**Your assignment:** The answer must be every line from the entries below that includes "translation".

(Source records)

- Opening Delimiter -

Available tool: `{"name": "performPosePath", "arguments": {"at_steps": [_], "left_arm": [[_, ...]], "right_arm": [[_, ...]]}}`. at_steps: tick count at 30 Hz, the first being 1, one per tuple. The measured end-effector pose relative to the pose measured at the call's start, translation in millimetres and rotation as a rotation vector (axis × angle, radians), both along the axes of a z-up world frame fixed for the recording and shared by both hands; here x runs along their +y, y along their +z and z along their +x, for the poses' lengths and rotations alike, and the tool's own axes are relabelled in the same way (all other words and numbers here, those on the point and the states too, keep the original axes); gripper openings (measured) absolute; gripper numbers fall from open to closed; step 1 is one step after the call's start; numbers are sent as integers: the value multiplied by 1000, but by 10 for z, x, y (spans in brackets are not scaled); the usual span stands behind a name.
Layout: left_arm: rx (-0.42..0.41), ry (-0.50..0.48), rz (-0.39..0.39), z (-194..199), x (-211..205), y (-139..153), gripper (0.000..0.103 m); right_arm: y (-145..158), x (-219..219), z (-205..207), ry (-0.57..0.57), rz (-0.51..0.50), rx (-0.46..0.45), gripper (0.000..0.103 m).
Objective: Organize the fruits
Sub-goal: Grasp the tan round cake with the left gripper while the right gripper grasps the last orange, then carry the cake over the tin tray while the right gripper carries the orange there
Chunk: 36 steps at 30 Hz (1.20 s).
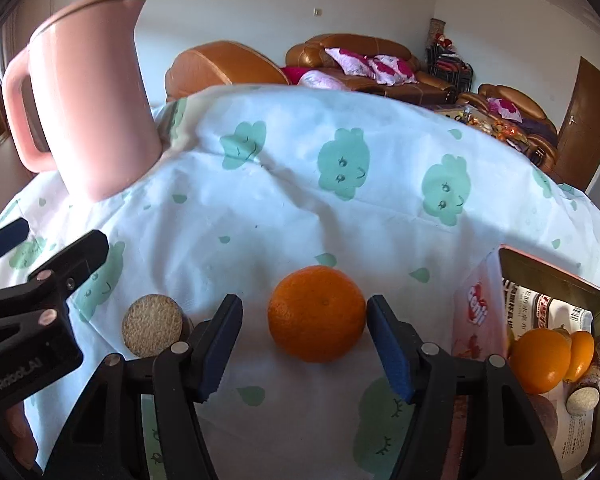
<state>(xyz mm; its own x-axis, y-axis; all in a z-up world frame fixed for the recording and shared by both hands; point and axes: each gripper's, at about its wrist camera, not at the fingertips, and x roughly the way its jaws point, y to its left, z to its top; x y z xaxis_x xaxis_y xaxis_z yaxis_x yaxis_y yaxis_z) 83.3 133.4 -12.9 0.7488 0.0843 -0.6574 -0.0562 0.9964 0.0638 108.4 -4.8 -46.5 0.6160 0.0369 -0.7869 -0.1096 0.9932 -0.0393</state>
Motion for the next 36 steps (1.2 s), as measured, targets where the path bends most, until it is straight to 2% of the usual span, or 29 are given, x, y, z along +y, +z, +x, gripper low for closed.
{"name": "performPosePath", "arguments": {"at_steps": [3,4,5,7,12,14,17,19,21,22,25,27,31,36], "left_arm": [[-6,-11,-3,-17,-10,17,103],[-6,-20,-9,-18,-17,19,103],[-7,-32,-16,-29,-22,24,103],[-8,-63,-23,-42,-60,25,103],[-5,-183,-78,-89,-186,39,102],[12,-231,-93,-98,-259,18,100],[42,-290,-68,-91,-421,-58,90],[81,-313,-21,-62,-562,-148,83],[130,-326,24,-14,-667,-227,68],[150,-328,32,4,-688,-259,65],[178,-336,-10,42,-641,-295,51],[172,-314,-12,40,-607,-289,35],[155,-301,-11,7,-581,-267,35],[47,-229,23,-126,-522,-129,35]], "right_arm": [[-13,-68,-8,-3,46,4,61],[-9,-98,-19,-19,49,-1,51],[-6,-124,-30,-26,55,-4,48],[13,-156,-83,-31,70,-19,48],[304,-321,-507,-107,119,-243,48],[352,-408,-630,-138,142,-272,48],[381,-530,-766,-182,165,-292,48],[400,-576,-842,-197,169,-306,48],[407,-582,-880,-193,168,-309,48],[407,-579,-882,-187,166,-306,48],[403,-551,-893,-172,158,-301,48],[399,-532,-895,-166,151,-300,48],[400,-512,-935,-157,141,-309,48],[419,-489,-976,-150,131,-331,48]]}}
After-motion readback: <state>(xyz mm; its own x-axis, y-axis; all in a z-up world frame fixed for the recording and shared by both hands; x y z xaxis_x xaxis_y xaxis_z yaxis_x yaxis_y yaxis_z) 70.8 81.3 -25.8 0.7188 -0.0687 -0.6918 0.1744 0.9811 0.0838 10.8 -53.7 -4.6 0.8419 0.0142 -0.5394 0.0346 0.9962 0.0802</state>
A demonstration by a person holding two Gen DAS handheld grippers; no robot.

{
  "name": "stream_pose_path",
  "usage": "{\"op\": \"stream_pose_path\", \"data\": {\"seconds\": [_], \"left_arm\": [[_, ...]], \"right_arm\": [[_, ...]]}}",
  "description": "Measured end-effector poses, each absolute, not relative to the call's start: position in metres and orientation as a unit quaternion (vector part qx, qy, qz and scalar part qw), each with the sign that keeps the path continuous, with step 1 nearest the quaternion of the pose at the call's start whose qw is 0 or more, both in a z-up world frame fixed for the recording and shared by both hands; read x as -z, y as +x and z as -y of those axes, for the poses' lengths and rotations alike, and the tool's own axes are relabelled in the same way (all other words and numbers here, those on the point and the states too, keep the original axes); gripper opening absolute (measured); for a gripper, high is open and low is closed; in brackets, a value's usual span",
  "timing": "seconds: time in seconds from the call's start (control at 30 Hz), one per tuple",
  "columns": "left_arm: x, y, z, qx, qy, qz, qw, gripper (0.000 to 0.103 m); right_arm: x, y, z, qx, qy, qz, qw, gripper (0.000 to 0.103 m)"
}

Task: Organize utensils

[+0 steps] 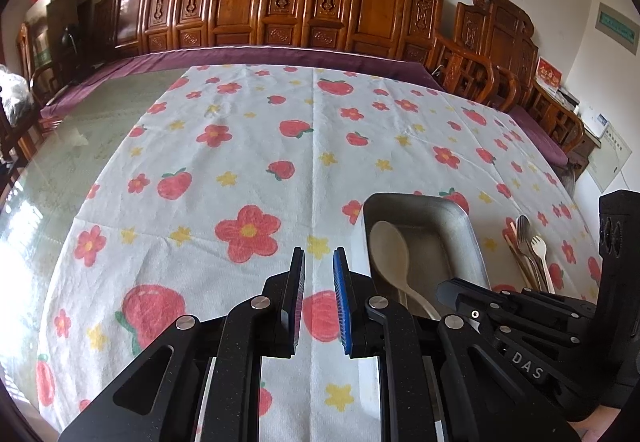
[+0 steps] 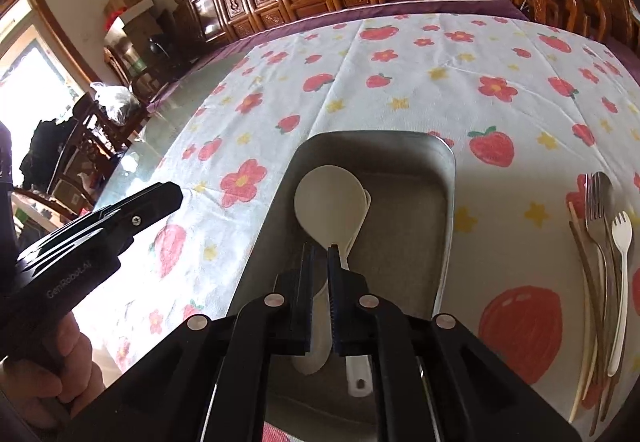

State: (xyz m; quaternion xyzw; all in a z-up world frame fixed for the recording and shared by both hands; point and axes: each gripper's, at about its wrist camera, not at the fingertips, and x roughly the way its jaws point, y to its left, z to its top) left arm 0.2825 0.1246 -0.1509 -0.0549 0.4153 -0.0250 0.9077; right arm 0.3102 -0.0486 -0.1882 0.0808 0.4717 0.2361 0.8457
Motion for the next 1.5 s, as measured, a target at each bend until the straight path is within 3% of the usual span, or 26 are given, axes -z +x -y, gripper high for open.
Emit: {"op": "stream_pose_path", "data": {"seconds": [0.43, 0.53, 0.7, 1.2, 1.5], "left_arm": [[0.144, 0.277, -0.065, 0.081, -0.028, -0.404, 0.911, 0.013], [0.143, 0.275, -0.044, 0.099, -0.023, -0.402, 0.91, 0.013], [0.146, 0.271, -0.013, 0.12, -0.01, -0.401, 0.908, 0.013], [0.168, 0.26, 0.043, 0.158, 0.006, -0.418, 0.895, 0.013], [0.175, 0.255, 0.061, 0.176, 0.018, -0.424, 0.888, 0.013]], "right_arm": [[0.145, 0.271, 0.171, -0.175, 0.005, -0.406, 0.897, 0.01], [0.148, 0.266, 0.203, -0.155, -0.009, -0.407, 0.9, 0.021], [0.164, 0.261, 0.239, -0.127, -0.024, -0.421, 0.898, 0.021], [0.238, 0.28, 0.232, -0.138, -0.065, -0.501, 0.852, 0.02], [0.241, 0.263, 0.23, -0.155, -0.086, -0.513, 0.84, 0.014]]}}
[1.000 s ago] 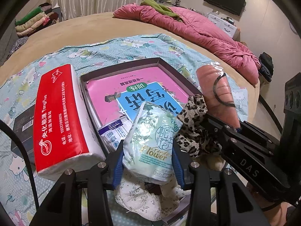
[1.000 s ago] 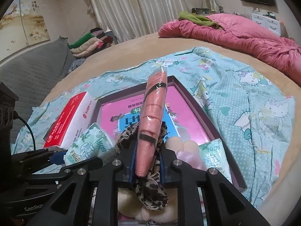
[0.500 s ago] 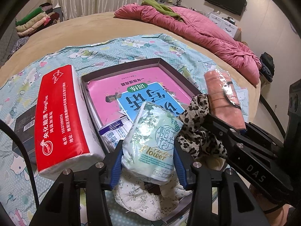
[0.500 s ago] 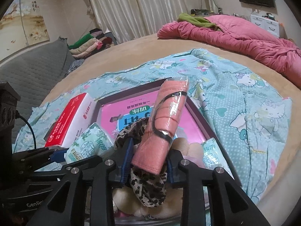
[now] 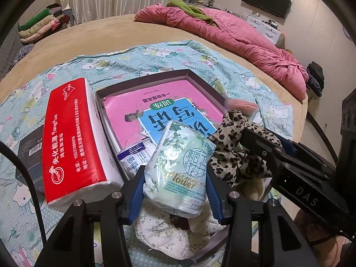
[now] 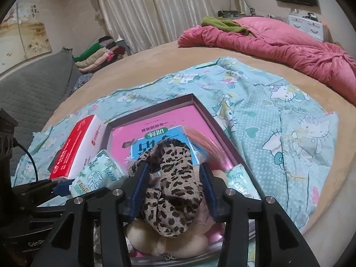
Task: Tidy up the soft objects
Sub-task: 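Lower the items into the box and open both grippers, then withdraw both grippers back from the pink box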
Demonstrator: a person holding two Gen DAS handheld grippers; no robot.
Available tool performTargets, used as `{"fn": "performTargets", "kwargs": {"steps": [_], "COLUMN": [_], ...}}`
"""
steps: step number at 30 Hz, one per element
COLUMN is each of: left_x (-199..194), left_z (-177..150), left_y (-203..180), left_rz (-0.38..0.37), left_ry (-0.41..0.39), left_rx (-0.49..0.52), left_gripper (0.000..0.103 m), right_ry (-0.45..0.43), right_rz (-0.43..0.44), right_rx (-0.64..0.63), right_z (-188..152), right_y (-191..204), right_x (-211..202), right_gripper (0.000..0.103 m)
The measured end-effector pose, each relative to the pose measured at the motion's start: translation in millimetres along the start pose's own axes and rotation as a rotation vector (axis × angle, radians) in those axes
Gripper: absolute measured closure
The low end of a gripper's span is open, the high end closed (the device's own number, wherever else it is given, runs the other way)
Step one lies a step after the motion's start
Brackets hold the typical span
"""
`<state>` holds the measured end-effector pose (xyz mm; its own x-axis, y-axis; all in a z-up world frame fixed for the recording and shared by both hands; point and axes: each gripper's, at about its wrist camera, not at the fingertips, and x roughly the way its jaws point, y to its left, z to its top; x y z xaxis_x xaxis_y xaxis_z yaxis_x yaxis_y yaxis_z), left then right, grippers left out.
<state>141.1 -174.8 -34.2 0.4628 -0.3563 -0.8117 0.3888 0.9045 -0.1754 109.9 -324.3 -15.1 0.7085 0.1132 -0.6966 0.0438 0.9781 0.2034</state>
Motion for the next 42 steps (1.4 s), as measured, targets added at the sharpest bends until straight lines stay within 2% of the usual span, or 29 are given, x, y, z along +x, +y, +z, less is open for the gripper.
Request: {"fn": "performTargets", "kwargs": {"steps": [13,16,30,42], "left_x": [-0.1,-1.6,-21.5,-44.1], "left_z": [-1.3,-1.1,0.7,-4.4], "left_y": [-2.8,-2.7,-3.3,-0.8], "left_rz": [0.007,0.007,0.008,0.021], "left_ry": [0.005,-0.002,-0.046,-0.064], "left_rx": [0.003,0.001,-0.004,-0.025], "left_gripper": [0.037,0.036,0.032,0.027], "right_ry": [-0.015,-0.016,-0.054,-0.074], "right_rz": [0.005,0.0,-0.039,-0.066], "right_rx": [0.029,0.029,0.027,0.004], "right_z": [0.9,1.0,2.8,4.2], "right_y": [-6.5,-6.5,-2.8,6.4], "right_x": [-9.1,-10.8,-29.9,-47.2], "right_gripper": [0.047,0.046,0.029,0.025]}}
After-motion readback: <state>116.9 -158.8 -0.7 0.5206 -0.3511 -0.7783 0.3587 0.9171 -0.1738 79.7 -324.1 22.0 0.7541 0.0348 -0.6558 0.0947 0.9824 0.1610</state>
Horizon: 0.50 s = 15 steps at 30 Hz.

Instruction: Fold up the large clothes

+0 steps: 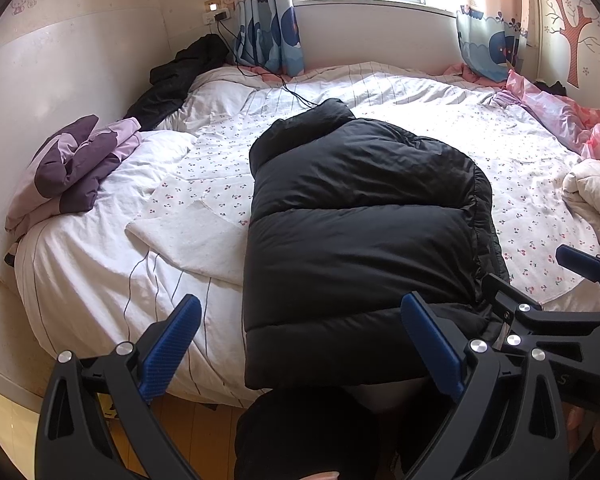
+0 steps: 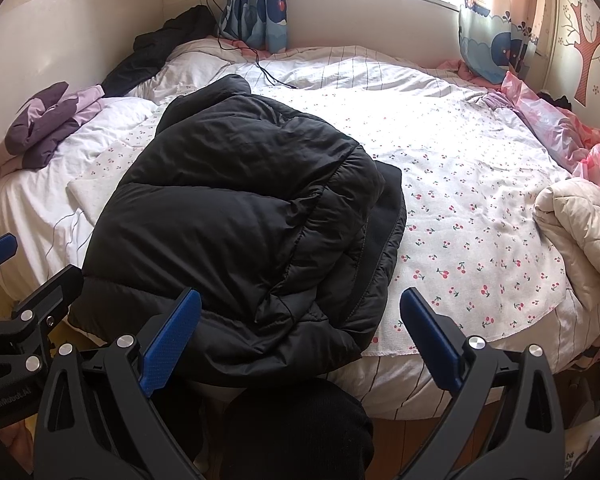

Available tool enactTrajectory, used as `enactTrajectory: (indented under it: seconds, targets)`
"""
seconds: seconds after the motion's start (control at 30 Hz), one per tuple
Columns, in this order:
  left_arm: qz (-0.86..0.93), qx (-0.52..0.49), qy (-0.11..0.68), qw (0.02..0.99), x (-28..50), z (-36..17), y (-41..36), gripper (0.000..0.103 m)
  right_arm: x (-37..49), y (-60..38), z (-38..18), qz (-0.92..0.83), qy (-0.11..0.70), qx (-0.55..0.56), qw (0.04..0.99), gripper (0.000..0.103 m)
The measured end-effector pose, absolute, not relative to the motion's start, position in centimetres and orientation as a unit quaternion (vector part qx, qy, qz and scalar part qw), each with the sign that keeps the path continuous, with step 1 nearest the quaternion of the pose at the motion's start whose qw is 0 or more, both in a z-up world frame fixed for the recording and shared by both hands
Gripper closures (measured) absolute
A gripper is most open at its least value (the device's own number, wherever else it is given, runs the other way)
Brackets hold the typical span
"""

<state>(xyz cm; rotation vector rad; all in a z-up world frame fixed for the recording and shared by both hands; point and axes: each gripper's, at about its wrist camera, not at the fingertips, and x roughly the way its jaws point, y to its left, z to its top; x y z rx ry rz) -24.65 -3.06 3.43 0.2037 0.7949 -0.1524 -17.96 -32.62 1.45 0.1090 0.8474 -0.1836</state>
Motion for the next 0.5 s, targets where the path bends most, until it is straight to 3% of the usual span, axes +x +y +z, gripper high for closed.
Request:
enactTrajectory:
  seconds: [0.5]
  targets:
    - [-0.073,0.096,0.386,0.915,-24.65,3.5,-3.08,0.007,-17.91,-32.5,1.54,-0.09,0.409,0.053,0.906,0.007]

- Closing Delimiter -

**Solution below:**
Available tool: `{"name": "performPosePath", "arguments": {"at_steps": [_], "left_arm": [[_, ...]], "right_arm": [[_, ...]]}}`. at_steps: tick count at 30 Hz, the first being 1, one per tuple. The measured end-effector pose relative to the pose measured at the call's start, translation in millimetres and rotation as a rotation vector (axis × angle, radians), both along the axes of a z-up world frame fixed for the recording and shared by both hands; here x runs along their +y, y along their +z and z along their +x, for the poses' lengths and rotations alike, and the tool's own axes are relabelled in the same way (all other words and numbers here, those on the point and the states too, keep the original axes); gripper openings (measured) absolute; gripper numbers fall from open to closed; step 1 is one step after the call's start; numbers are sent as integers: the value multiplied by 1000, but by 10 for z, x, y (spans in brackets are not scaled); the usual span stands behind a name.
The measured end-effector pose, each relative to the pose measured at the motion's start: translation in millimetres along the start pose's own axes and rotation as a rotation vector (axis × angle, radians) in those axes

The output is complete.